Virus reactivation alters the microbiome which then produces metabolites causing fatigue, etc. The altered microbiome then feeds the virus…. I have often used the expression “Viro-forming the microbiome”. It’s a feedback loop that can be hard to break.
A reader from Europe has ME/CFS with severe brain fog. One of the challenges with Microbiome manipulations is that there are many, many approaches that may be taken. We do not have clear evidence on which has better results. Rather than prescribing a magic bullet path, I have made most of these paths available on Microbiome Prescription.
For the brain fog, this presents a dilemma. I have Dr. Jason Hawrelak’s recommendations for quick, ultra-generalized suggestions. In corresponding with this reader, I realized that the loss of executive decision making and brain fog — very common with ME/CFS (and I have experienced it) — left the person as the typical “deer in headlights’ seen with ME/CFS.
This week, I came up with a elegant solution. Using the microbiome sample and the symptoms that have been entered, I crafted some AI to generate suggestions based on the strong statistical relationships we have discovered via citizen science. Preliminary results are looking good.
To use this, you must enter your symptoms when the sample was taken. It uses both the sample and the declared symptoms.
This feature is under Symptoms / Causing Bacteria
If you do not have any symptoms entered (or the symptoms lacks strong associations with the current data), you will see this display
Check the symptoms for the sample — do you have all of them?
Your results may look like this:
Ken’s result during a ME/CFS relapse. Negative means too few. Positive means too many
This reader’s list is much shorted, but with several things in common
You have two choices on getting suggestions…. Clicking the “use this profile for suggestions” OR build out a custom profile. If you are brain-fogged… do the first.
This takes you to the usual suggestion page where you can scope suggestions.
If you are brain-fog, leave as is, or uncheck some items
This then takes you to the suggestions page.
For this reader, all of his avoids had less weight than most of the items above… so it is mainly a take this result.
The values in this case are so low, that you can reasonably ignore them
And the list goes on with Apples, magnesium, selenium, oregano being on the positive list by inference.
Feed Back from the EU Reader
“Thank you very much for your help you can use in the future my data to write blog posts if you want no problem. You made me cry of joy in a dark hour. Interesting return of result so the Jadin Model fits me:”

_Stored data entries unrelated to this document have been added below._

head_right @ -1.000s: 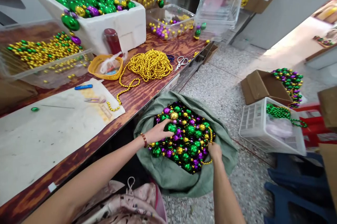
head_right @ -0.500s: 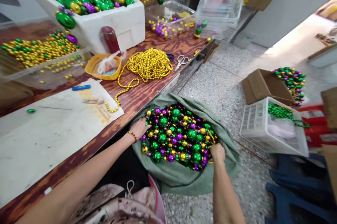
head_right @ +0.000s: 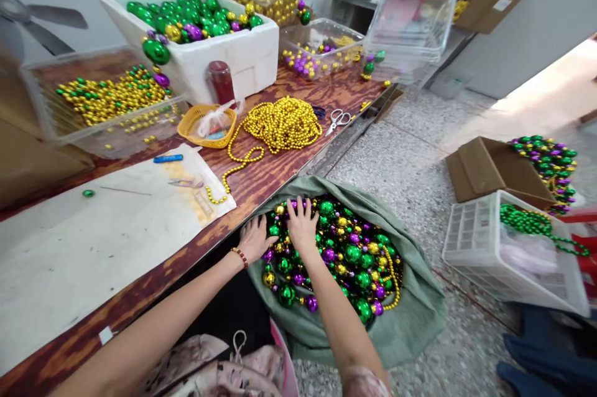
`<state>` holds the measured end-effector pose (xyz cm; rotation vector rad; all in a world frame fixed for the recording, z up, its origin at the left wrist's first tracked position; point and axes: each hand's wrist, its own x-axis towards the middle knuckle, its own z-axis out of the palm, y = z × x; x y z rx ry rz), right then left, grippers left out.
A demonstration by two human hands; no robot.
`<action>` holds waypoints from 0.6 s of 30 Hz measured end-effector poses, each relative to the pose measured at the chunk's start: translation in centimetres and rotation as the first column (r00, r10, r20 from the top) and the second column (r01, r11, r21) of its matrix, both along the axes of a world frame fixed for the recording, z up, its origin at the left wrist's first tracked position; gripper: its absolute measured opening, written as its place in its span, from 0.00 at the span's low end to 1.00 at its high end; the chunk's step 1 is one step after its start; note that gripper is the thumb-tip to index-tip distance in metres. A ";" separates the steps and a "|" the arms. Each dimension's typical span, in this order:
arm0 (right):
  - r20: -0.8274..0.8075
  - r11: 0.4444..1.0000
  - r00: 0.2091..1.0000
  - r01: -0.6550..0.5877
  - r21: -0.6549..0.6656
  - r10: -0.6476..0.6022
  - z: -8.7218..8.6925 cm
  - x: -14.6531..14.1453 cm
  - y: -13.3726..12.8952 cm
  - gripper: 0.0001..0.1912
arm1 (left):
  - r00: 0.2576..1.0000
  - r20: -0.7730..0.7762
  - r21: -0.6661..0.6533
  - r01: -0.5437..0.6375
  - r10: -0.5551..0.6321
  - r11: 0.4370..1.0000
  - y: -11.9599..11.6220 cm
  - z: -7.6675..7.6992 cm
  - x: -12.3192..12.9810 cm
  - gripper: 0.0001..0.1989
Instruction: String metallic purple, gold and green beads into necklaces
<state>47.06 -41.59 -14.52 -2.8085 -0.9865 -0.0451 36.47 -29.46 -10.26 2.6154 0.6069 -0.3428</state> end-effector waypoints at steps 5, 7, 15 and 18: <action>0.023 0.983 0.984 0.180 -0.045 -0.179 -0.5 2.9 0.4 0.30 | 0.995 0.059 0.012 -0.079 0.078 0.997 0.6 0.2 -0.7 0.36; 0.070 0.985 0.985 0.163 -0.054 -0.159 -1.0 2.8 0.0 0.28 | 0.997 0.051 -0.041 -0.061 0.063 0.997 0.9 0.2 -1.0 0.38; 0.033 0.986 0.998 0.061 -0.154 -0.057 0.1 2.8 -1.3 0.24 | 0.965 0.202 -0.242 0.216 -0.169 0.946 2.2 1.9 -6.1 0.18; 0.007 0.999 0.999 0.042 0.025 -0.042 4.2 2.6 0.9 0.18 | 0.949 0.250 -0.367 0.277 -0.193 0.888 2.7 3.0 -9.3 0.17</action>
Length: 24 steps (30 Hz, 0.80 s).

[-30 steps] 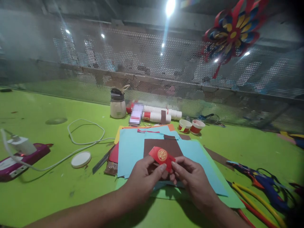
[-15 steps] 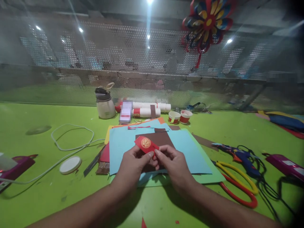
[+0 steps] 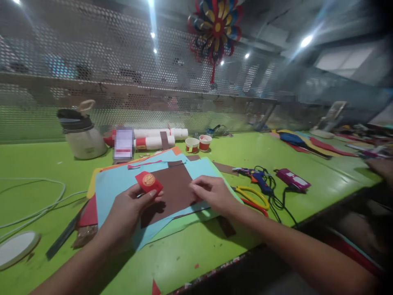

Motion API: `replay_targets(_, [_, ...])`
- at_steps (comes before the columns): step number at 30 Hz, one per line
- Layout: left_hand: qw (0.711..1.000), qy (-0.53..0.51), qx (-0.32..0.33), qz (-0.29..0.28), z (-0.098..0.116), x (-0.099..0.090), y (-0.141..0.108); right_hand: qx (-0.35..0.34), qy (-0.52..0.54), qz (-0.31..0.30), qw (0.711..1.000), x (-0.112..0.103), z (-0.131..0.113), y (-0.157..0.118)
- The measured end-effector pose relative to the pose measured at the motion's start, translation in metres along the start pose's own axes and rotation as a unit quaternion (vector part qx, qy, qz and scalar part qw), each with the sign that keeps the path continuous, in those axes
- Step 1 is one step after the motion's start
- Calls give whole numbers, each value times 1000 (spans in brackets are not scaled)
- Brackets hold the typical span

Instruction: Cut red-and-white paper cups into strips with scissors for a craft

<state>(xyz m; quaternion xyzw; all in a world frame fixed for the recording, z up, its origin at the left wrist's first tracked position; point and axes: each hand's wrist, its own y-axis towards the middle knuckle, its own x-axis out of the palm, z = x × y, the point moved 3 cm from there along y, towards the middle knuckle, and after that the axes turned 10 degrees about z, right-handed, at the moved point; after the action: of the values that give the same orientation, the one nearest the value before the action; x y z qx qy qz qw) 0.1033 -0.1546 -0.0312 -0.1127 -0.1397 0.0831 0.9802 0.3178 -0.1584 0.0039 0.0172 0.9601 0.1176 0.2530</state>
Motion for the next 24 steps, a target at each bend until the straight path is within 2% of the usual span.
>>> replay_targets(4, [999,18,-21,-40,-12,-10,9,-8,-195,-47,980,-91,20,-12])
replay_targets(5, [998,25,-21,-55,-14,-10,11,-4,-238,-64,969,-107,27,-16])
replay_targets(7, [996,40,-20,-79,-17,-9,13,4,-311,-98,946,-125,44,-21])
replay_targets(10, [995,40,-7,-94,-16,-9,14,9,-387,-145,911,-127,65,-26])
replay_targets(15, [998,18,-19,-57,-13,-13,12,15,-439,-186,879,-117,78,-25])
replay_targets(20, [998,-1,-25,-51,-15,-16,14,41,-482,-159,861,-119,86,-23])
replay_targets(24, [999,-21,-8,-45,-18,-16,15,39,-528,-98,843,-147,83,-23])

I used the Jadin antibiotics (following her rotation protocol) with great success in one of mine earlier relapses. He has a cooperative MD that is willing to prescribe them. Rifaximin became available after that protocol became available – it has been cited on several ME/CFS sites [1] [2]. Personally, I would keep to the Jadin protocol and only include if after a couple of cycles there has not been sufficient progress.
As a FYI: I am pleasantly delighted that the antibiotics predictions came out matching Jadin’s protocol and isolated a small number of high value antibiotics to consider.